On 17 May, just four days after leaving port, the boat came under attack from a Norwegian Catalina flying boat from No. 333 Squadron RAF. The incident occurred at 22:21 about 125 miles west of Ålesund, Norway. Anti-aircraft fire from the submarine hit the aircraft during its attack run and caused the Catalina's depth charges to miss their intended target. One of the AA gunners also managed to shoot a large hole in the hull of the aircraft. Although the plane was able to return to Britain the pilot was forced to make an emergency landing in the River Tay in Scotland before he could reach his base at Woodhaven, Fife. During the landing the plane suffered damage beyond all possible repair and the pilot was forced to beach it.

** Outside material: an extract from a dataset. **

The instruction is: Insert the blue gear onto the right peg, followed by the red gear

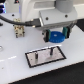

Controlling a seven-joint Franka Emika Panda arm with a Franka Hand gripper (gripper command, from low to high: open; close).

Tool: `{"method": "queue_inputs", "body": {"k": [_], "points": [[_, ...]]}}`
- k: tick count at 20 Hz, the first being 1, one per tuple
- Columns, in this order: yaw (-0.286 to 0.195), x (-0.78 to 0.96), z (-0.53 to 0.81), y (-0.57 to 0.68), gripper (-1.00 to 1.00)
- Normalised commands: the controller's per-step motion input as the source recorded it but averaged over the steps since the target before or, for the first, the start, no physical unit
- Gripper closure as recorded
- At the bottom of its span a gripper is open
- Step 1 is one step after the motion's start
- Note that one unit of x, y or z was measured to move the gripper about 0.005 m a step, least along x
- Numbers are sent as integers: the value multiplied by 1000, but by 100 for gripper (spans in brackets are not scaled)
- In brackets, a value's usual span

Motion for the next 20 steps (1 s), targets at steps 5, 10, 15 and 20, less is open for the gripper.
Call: {"method": "queue_inputs", "body": {"k": [5,10,15,20], "points": [[0,472,3,-118,100],[0,267,-70,-85,100],[0,180,-122,-114,100],[0,195,-19,-59,100]]}}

Although U-241 defended herself on that occasion, she was attacked with depth charges by another Catalina, this time from 210 Squadron, the following day. This resulted in the sinking of the submarine with the loss of all 51 crew members.

==Disputed fate==
According to a book Steuermann durch Krieg und Frieden ('Helmsman through War and Peace') by Hans Schmid, the author and two other men survived the sinking, were rescued and taken prisoner. All sources for 'uboat.net' state that there were no survivors.